Mostly, though, the new stuff works by finding ways to unleash the fury of Schumer and the other writers while maintaining a sillier vibe. We get, for instance, a condensed version of one of those Hallmark movies about a big city career woman who returns to her small hometown for Christmas, only it makes overt the unspoken red-state subtext of many films like that. And Michael Ian Black makes a hilarious guest appearance in the second episode as a pitchman for various new kinds of Spanx, as he repeatedly expresses open contempt for women’s bodies.
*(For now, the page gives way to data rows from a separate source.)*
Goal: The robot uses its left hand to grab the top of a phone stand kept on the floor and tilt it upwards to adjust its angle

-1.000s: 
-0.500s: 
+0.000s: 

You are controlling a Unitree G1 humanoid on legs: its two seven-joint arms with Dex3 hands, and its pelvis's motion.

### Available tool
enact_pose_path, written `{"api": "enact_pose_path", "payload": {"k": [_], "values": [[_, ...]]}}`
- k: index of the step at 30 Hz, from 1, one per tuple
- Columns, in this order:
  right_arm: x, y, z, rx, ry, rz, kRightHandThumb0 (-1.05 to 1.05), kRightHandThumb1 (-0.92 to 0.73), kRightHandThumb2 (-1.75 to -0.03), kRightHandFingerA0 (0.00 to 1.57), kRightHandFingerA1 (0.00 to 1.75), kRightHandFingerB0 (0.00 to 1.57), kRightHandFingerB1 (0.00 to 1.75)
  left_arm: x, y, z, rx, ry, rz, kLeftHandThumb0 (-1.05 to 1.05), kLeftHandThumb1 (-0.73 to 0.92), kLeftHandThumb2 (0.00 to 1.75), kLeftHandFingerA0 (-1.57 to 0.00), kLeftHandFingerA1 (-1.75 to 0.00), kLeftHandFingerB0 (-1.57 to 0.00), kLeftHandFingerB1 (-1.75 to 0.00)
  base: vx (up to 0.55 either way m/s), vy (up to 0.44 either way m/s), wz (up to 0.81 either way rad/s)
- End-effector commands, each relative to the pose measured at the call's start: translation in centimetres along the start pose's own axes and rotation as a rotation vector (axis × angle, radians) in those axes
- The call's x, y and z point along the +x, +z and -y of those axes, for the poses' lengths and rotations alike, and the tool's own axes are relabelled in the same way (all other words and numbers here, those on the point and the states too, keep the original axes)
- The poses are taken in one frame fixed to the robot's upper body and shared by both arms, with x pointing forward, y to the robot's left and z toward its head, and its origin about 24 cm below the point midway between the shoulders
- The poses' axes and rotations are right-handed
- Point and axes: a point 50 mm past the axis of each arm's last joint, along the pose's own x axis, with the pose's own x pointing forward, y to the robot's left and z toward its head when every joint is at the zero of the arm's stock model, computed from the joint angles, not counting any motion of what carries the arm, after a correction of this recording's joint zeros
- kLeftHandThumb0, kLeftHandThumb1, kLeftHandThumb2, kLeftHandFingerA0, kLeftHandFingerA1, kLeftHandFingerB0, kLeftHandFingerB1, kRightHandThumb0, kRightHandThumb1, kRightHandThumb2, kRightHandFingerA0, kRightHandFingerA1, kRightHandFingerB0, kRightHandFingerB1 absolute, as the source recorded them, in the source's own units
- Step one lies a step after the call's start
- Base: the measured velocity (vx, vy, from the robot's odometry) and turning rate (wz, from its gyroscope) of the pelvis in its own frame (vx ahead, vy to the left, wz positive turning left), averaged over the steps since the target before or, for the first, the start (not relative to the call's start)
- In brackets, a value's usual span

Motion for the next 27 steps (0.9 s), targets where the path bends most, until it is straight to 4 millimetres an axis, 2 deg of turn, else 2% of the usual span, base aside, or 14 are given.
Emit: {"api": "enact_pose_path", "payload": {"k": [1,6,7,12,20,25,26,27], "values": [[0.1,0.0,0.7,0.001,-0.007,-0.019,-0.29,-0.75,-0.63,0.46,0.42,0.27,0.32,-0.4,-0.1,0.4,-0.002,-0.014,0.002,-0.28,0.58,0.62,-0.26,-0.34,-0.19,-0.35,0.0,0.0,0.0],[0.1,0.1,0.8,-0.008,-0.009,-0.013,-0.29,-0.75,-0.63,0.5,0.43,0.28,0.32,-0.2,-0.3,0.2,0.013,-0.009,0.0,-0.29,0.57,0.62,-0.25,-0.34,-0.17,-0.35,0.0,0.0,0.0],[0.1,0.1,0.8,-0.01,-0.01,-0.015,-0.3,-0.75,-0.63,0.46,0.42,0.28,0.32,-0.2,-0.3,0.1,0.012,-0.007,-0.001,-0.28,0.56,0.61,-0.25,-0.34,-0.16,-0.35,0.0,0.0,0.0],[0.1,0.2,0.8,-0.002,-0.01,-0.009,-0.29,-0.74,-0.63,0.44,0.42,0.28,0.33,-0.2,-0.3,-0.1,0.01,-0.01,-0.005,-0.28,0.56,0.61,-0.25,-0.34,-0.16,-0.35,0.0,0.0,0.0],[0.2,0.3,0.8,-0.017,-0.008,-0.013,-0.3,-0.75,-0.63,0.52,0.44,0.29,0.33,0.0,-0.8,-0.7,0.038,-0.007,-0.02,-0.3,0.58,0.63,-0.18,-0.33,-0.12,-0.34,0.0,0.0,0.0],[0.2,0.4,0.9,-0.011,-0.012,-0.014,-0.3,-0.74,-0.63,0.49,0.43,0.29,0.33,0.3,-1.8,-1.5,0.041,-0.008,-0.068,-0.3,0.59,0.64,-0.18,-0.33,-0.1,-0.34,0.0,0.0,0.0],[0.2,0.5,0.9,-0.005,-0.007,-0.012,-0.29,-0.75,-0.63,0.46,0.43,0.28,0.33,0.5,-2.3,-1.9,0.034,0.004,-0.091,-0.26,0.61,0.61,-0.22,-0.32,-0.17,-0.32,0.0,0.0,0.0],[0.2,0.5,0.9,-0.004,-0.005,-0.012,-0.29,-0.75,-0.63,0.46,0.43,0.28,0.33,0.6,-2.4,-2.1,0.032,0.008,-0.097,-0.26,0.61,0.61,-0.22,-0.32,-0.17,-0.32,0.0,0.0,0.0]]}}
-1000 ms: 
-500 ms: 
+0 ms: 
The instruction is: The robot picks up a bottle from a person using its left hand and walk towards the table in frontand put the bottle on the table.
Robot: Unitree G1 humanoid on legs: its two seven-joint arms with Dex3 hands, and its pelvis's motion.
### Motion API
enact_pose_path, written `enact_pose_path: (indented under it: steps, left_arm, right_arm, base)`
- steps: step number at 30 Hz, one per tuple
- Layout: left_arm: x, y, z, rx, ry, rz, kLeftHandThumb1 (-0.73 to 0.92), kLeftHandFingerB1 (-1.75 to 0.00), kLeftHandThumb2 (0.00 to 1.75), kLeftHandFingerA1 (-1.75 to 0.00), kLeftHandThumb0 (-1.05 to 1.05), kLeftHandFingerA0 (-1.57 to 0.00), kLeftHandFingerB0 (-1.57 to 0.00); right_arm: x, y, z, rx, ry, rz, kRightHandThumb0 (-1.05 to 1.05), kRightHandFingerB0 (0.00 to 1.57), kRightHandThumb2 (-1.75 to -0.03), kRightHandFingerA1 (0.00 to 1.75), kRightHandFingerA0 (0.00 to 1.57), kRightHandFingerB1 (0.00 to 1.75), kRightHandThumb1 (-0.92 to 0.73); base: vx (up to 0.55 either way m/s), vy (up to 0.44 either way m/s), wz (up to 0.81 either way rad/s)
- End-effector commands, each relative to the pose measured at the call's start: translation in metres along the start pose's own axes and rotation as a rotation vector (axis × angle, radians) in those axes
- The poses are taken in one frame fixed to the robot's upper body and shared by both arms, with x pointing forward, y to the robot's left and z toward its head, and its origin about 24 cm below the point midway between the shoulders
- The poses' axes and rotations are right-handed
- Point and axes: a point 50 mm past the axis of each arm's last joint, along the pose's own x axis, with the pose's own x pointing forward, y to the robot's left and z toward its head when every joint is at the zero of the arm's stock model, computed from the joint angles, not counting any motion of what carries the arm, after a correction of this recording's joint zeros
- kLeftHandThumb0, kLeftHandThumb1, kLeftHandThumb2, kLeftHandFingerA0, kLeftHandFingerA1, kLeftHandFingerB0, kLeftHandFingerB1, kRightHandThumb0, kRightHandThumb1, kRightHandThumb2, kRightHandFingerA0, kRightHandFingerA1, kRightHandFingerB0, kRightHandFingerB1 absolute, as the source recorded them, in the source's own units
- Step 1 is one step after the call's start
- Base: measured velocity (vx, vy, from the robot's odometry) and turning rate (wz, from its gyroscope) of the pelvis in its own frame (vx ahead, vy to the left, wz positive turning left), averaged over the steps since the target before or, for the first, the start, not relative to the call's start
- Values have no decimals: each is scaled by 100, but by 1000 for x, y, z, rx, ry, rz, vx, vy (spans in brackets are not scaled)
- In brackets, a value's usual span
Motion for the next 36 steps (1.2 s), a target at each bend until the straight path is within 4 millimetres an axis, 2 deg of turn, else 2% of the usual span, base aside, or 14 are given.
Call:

The person-on-the-street interviews are also gone, perhaps as a concession to Covid safety protocols. In their place are whimsical songs by writer Ron Weiner (30 Rock, Silicon Valley) on ephemeral subjects like how McDonald’s used to sell pizza, or why a refusal to buy napkins allows Weiner to live a fuller and more exciting life. They don’t really fit the series’ larger ideas, but they’re light and charming.

Because this season was already commissioned, albeit in 2016, this isn’t technically a revival. Still, it’s been a minute since we got new episodes. You could have a reasonable concern that, like so many of TV’s recent revivals and reboots, Inside Amy Schumer worked because it was happening in a particular moment in time for its creator and its audience, and that it wouldn’t work removed from that time. For the most part, though, the series has adjusted well to this strange and scary new era. It’s good to have it back.

The first two episodes of Inside Amy Schumer Season Five will be released Oct. 20 on Paramount+. I’ve seen those two episodes.